Pérez-Losada Marcos, Porter Megan L, Tazi Loubna, Crandall Keith A
Department of Integrative Biology, 157 Widtsoe Building, Brigham Young University, Provo, UT 84602, USA.
Infect Genet Evol. 2007 Jan;7(1):24-43. doi: 10.1016/j.meegid.2006.03.004. Epub 2006 Apr 19.

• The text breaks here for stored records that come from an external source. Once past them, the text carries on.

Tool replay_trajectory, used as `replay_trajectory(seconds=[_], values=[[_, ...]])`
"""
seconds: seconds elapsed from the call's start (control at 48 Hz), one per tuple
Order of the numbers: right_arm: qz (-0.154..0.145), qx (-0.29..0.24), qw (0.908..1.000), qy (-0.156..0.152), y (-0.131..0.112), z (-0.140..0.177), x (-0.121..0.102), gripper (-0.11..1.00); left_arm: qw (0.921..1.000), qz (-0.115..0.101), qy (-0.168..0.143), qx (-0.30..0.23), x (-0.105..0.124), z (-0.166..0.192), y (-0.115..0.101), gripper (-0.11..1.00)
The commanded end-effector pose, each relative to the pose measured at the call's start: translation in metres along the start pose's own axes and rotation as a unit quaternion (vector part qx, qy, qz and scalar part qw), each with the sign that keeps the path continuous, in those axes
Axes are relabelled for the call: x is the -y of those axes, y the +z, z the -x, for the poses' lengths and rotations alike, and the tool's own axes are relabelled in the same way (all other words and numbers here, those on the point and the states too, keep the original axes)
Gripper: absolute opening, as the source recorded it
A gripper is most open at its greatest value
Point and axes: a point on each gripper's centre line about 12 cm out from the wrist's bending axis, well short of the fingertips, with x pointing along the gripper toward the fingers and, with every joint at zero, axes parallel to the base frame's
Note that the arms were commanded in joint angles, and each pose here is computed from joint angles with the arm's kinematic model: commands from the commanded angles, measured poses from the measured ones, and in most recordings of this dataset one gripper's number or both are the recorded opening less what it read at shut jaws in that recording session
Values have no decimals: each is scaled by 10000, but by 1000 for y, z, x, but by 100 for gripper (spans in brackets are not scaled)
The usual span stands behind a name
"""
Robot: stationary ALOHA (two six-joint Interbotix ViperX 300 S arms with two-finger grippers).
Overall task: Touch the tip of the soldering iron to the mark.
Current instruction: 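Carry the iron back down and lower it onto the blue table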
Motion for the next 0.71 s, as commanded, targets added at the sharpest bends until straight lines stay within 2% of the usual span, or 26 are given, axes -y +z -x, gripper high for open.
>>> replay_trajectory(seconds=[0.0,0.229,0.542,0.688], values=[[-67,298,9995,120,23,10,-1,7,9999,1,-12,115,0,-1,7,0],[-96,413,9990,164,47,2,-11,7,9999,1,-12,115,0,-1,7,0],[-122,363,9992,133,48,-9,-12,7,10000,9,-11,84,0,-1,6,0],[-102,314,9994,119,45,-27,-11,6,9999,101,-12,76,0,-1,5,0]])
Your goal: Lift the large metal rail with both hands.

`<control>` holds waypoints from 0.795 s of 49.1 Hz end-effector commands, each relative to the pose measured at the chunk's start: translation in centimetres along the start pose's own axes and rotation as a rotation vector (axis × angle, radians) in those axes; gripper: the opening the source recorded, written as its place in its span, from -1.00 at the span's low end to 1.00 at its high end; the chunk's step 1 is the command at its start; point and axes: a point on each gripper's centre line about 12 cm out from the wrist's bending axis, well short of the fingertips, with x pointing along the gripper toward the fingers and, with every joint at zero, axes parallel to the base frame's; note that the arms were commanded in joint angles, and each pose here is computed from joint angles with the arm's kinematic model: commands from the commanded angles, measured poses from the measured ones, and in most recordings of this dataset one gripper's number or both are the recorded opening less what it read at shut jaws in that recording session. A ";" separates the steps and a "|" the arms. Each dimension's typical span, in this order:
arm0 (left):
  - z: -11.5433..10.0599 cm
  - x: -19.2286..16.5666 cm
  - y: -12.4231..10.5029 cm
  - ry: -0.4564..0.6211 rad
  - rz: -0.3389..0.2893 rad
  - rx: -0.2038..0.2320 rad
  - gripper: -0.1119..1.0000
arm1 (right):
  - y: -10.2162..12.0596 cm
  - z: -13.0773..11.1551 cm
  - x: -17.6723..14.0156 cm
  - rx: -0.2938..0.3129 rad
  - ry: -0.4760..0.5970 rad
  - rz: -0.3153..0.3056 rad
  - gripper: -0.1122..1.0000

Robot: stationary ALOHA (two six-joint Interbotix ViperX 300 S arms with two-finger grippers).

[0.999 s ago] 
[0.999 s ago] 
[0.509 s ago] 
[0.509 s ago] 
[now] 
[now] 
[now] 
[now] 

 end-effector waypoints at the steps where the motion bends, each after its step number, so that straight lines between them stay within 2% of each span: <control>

The reduced cost of high throughput sequencing, increasing automation, and the amenability of sequence data for evolutionary analysis are making DNA data (or the corresponding amino acid sequences) the molecular marker of choice for studying microbial population genetics and phylogenetics. Concomitantly, due to the ever-increasing computational power, new, more accurate (and sometimes faster), sequence-based analytical approaches are being developed and applied to these new data. Here we review some commonly used, recently improved, and newly developed methodologies for inferring population dynamics and evolutionary relationships using nucleotide and amino acid sequence data, including: alignment, model selection, bifurcating and network phylogenetic approaches, and methods for estimating demographic history, population structure, and population parameters (recombination, genetic diversity, growth, and natural selection). Because of the extensive literature published on these topics this review cannot be comprehensive in its scope. Instead, for all the methods discussed we introduce the approaches we think are particularly useful for analyses of microbial sequences and where possible, include references to recent and more inclusive reviews.
高通量测序成本的降低、自动化程度的提高以及序列数据在进化分析中的适用性,使得DNA数据(或相应的氨基酸序列)成为研究微生物群体遗传学和系统发育学的首选分子标记。与此同时,由于计算能力的不断提高,新的、更准确(有时更快)的基于序列的分析方法正在被开发并应用于这些新数据。在这里,我们回顾一些常用的、最近改进的以及新开发的方法,这些方法用于利用核苷酸和氨基酸序列数据推断群体动态和进化关系,包括:序列比对、模型选择、二叉树和网络系统发育方法,以及估计群体历史、群体结构和群体参数(重组、遗传多样性、增长和自然选择)的方法。由于关于这些主题已发表了大量文献,本综述在范围上无法做到全面。相反,对于所讨论的所有方法,我们介绍我们认为对微生物序列分析特别有用的方法,并在可能的情况下,提供指向近期更全面综述的参考文献。